Hotels operated by Holiday Inn are part of portfolios requiring loan restructuring.

The owner of a hotel portfolio bought for £742M has put up £50M to repay a chunk of the loan secured against the assets to secure covenant waivers, as the sector continues to be heavily impacted by the coronavirus.

A company backed by the Dayan family made the £50M payment toward a £450M loan against a portfolio of 20 UK hotels that operate under the Holiday Inn brand, according to a notice from CBRE, which manages the loan. 

It is the second such payment the portfolio owner has made, following a £28M payment in July. In exchange for the payment, the loan won’t go into default if the interest-cover-ratio covenant or net-operating-income debt yield covenant are breached. Both of those covenants are measures of the income the portfolio generates against the level of the debt and interest payments. 

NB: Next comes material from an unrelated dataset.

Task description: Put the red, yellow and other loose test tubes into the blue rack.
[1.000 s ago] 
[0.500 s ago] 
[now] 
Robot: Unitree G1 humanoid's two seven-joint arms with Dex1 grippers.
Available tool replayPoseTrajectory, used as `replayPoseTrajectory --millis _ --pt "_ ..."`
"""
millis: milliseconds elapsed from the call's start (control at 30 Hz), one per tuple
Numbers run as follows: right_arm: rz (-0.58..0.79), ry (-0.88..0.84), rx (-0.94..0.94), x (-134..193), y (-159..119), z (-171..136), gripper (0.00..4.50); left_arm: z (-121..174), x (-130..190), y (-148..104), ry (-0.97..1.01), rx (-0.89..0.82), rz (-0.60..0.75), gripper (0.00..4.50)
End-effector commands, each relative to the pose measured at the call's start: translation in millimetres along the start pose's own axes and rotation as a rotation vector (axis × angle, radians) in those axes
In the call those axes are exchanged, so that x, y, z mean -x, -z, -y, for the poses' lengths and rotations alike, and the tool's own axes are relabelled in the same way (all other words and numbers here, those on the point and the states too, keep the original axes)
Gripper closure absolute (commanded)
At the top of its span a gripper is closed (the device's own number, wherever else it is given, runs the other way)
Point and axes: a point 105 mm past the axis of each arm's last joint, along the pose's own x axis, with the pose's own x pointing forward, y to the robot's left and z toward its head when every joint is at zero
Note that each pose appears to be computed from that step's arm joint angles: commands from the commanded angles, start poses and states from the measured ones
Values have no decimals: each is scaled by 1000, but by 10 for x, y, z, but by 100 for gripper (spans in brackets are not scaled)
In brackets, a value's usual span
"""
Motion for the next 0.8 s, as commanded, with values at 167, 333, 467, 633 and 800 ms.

If the loan-to-value ratio of the portfolio climbs above 60%, the waivers can be rescinded.  

The rules of the latest UK lockdown mean that hotels are not allowed to reopen except in very limited circumstances until 17 May. Combined with lockdowns last year, UK hotels have spent more than half of the last year shut down by law. 

The Israeli-headquartered Dayan family bought the portfolio for £742M in 2018 from Apollo Global Management. The purchase was funded by a £450M loan from Goldman Sachs, which was then securitised, and a £70M mezzanine loan. 

Other hotel investors such as Thailand’s DTGO have made payments to cure covenant breaches or obtain securitised hotel loan covenant waivers. The Livingstone brothers’ London & Regional is also in talks with debt services to restructure a securitised hotel loan.